Boeing, which won the $35 billion deal to supply the Air Force with aerial-refueling tankers in 2011, said it’s too early to speculate about what defense budget cuts will mean. Dubbed the KC-46A by the Air Force, the plane is in the design phase. The 767-based aircraft is to be built at Boeing’s Everett facility.

“Boeing strongly urges elimination of both defense and non-defense sequestration within the context of a balanced agreement that addresses the broader fiscal issues facing the nation,” the company said in a statement.

When Boeing won the contest in 2011, the company said the tanker program would support 11,000 jobs here in Washington state. The company declined to say specifically whether sequestration would lead to layoffs in the tanker program.

“I don’t want to break my contract, and I’m fearful sequestration may force me to do that,” Maj. Gen. John Thompson, tanker program executive officer and KC-46 program director, told the Air Force Times on Sept. 18.

Aerospace analyst Richard Aboulafia, with the Teal Group, said he thinks Boeing layoffs in the tanker program would be “highly unlikely.”

A study by the Aerospace Industries Association suggests that 17,024 defense jobs in Washington would be at risk should sequestration go forward. Another 24,661 jobs in fields outside defense also could be at risk. The report estimates that sequestration puts in jeopardy 2.1 million jobs nationwide, with 956,181 of those coming from small businesses.

Should it happen, Aboulafia said, the Air Force might have to void its contract with Boeing. Over the long term, that would be more costly to the U.S. government than it would be to Boeing, he said.

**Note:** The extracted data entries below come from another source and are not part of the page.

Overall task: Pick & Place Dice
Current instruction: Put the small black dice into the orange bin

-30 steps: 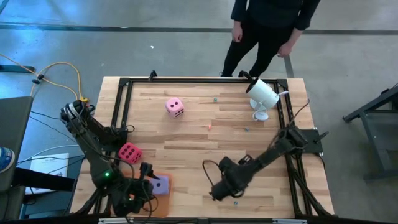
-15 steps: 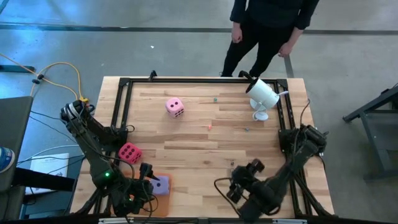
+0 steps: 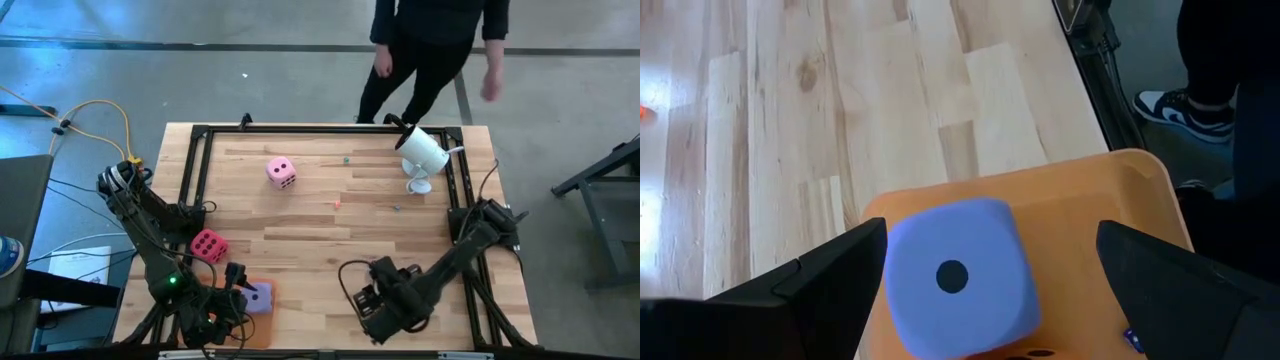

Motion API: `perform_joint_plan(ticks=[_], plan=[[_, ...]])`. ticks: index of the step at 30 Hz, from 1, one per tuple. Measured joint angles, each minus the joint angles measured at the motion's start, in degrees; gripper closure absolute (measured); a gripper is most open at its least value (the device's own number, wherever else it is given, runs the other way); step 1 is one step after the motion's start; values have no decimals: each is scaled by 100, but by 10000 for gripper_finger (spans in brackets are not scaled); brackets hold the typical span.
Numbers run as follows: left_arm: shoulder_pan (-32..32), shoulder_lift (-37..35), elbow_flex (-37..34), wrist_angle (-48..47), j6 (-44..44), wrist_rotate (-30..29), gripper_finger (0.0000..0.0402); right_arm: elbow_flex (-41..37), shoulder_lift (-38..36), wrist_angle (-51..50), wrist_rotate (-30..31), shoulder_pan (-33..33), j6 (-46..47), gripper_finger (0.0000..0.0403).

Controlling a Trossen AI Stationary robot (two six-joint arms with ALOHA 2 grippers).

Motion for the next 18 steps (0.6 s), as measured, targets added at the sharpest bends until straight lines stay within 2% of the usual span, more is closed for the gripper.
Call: perform_joint_plan(ticks=[4, 7, 13, 18], plan=[[0, 0, 0, -1, 0, -2, 52, -84, 109, 274, -341, -238, -412, 153], [0, 0, 0, 21, 0, -2, 52, -336, 114, 477, -332, -418, -853, 160], [0, 1, 0, 17, 0, -4, 52, -936, 103, 806, -588, -646, -865, 174], [0, 0, 0, 15, 2, -4, 52, -1438, 114, 1173, -346, -802, -989, 176]])
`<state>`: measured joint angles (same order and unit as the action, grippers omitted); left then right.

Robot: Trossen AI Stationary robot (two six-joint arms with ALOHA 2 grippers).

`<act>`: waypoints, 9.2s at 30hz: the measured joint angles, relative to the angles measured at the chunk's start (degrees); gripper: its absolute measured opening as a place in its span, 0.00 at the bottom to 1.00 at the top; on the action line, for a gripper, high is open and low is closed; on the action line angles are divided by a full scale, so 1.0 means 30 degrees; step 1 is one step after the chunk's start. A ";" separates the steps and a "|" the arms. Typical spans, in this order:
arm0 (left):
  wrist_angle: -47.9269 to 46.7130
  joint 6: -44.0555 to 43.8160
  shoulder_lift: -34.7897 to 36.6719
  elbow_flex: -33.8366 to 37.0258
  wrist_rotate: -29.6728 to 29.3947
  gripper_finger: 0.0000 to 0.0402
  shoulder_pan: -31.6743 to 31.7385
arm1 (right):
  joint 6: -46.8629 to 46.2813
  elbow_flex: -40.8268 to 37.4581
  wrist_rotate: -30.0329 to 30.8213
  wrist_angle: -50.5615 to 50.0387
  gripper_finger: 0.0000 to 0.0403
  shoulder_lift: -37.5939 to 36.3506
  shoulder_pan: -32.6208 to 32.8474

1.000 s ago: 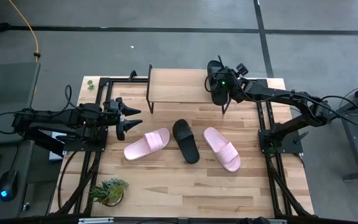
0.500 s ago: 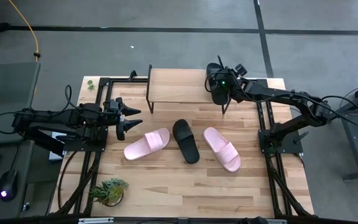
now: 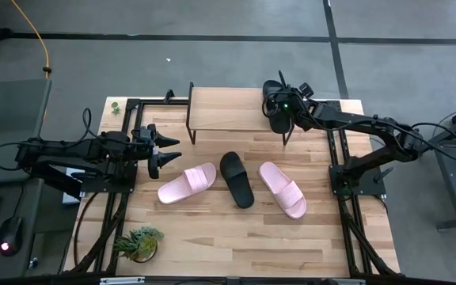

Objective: Pick and place slides into the shelf
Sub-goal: Put the bottom black slide on the shelf, then put the black slide on the shelf

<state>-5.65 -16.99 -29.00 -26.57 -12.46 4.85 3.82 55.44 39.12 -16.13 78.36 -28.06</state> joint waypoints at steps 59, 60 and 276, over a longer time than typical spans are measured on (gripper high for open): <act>0.0427 0.0427 0.0001 -0.0007 0.0143 0.56 0.0006 | 0.1374 -0.0007 -0.3243 0.0571 0.46 0.3480 1.4344; 0.0384 0.0430 0.0001 -0.0007 0.0192 0.56 0.0006 | 0.1682 -0.0007 -0.2732 0.0946 0.46 0.3790 1.4339; 0.0502 0.0062 -0.0006 -0.0007 0.1294 0.56 0.0006 | 0.5904 0.5013 -0.3020 -0.1051 0.00 0.2845 0.2051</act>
<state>-4.14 -16.81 -29.02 -26.59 -8.58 4.86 21.53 70.48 30.06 -19.29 86.89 -21.90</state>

“They’re going to do their best to protect this contract,” Aboulafia said.

The contract is a good one for the government, Aboulafia said. It’s a fixed-price contract, which puts responsibility for cost overruns primarily on Boeing.

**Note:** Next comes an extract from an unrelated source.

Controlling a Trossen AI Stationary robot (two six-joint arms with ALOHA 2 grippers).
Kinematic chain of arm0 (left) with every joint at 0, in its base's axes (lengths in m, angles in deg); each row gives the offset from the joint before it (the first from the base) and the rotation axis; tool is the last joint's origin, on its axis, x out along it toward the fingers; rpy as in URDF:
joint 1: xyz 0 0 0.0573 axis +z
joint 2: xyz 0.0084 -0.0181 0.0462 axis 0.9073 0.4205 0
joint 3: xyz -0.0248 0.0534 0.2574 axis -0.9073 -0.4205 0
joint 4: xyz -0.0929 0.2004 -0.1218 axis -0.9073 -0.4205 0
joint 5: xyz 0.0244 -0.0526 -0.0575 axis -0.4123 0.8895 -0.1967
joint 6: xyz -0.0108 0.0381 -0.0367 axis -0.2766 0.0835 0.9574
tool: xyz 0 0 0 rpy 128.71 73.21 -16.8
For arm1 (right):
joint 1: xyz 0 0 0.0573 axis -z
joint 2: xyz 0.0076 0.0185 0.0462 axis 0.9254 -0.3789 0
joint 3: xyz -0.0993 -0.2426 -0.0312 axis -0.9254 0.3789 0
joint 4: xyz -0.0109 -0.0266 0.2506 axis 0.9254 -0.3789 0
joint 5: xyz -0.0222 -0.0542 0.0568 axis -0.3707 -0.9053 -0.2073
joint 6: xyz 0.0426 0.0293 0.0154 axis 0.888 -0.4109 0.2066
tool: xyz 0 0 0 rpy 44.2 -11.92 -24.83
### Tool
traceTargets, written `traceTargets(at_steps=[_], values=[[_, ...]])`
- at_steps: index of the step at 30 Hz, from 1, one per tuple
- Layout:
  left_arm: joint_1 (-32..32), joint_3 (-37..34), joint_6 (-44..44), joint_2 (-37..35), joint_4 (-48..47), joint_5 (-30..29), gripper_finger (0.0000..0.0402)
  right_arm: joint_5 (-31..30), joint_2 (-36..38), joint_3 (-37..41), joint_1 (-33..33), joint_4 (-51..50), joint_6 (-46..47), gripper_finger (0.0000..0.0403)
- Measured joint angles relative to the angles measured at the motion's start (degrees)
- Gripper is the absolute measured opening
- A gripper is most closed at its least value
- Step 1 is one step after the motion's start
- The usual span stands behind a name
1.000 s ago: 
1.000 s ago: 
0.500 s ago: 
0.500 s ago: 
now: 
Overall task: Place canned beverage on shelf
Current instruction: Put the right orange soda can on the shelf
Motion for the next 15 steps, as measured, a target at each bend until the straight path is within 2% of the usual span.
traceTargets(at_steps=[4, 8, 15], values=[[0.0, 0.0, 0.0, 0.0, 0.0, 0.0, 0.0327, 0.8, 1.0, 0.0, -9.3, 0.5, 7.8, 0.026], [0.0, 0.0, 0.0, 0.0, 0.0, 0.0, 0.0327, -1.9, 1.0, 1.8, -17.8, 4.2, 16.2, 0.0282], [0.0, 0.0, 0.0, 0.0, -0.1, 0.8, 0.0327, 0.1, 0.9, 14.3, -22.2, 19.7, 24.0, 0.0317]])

Plus the tanker deal isn’t a frivolous contract.

Boeing’s 767-based tanker will replace the KC-135, which joined the Air Force’s fleet between 1957 and 1965. The $35 billion contract was delayed for more than a decade by scandal and error. Not only are the quad-engine KC-135s less efficient than their replacement tankers, they also require extensive maintenance and prompt safety concerns due to their age.

Last Thursday, Pentagon officials answered questions about sequestration before the House Armed Services Committee. Larry Spencer, Air Force Chief of Staff, said the Pentagon was more likely to renegotiate a payment schedule with contractors like Boeing rather than cancel contracts.

Pushing contract payments into the future could drive up prices over the long haul, said Robert Hale, undersecretary of defense.

“In most cases, we will have to buy fewer weapons,” he said.

On Monday, several members of the U.S. Senate Committee on Armed Services, including Sens. John McCain, R-Ariz., and Carl Levin, D-Mich., called for a bipartisan solution in a letter sent to the Senate’s majority and minority leaders. Sequestration would take $4.3 billion from the Air Force’s operations-and-maintenance budget and shrink the service to the smallest size in its history.

“We do not believe that Congress and the president can afford to wait until January to begin to develop a short-term or long-term sequestration alternative,” the senators wrote.

Sen. Patty Murray, D-Wash., was one of Boeing’s biggest supporters in Congress during the company’s 10-year struggle to win the tanker contract. She also served on the joint deficit reduction committee that failed to reach a plan that would have prevented sequestration. On Monday, Murray said the White House report made it “clear that sequestration is unacceptable” and that she remains “hopeful” a solution can be reached.

Michelle Dunlop: 425-339-3454; mdunlop@heraldnet.com.

What is the sequester?

It’s a package of automatic spending cuts that’s part of the Budget Control Act, which was passed in August 2011. The cuts, which are projected to total $1.2 trillion, are scheduled to begin in 2013 and end in 2021, evenly divided over the nine-year period. The cuts are also evenly split between defense spending — with spending on wars exempt — and discretionary domestic spending, which exempts most spending on entitlements like Social Security and Medicaid, as the Bipartisan Policy Center explains. The total cuts for 2013 will be $109 billion, according to the new White House report.

Under the BCA, the cuts were triggered to take effect beginning Jan. 1 if the supercommittee didn’t to agree to a $1.2 trillion deficit-reduction package by Nov. 23, 2011. The group failed to reach a deal, so the sequester was triggered.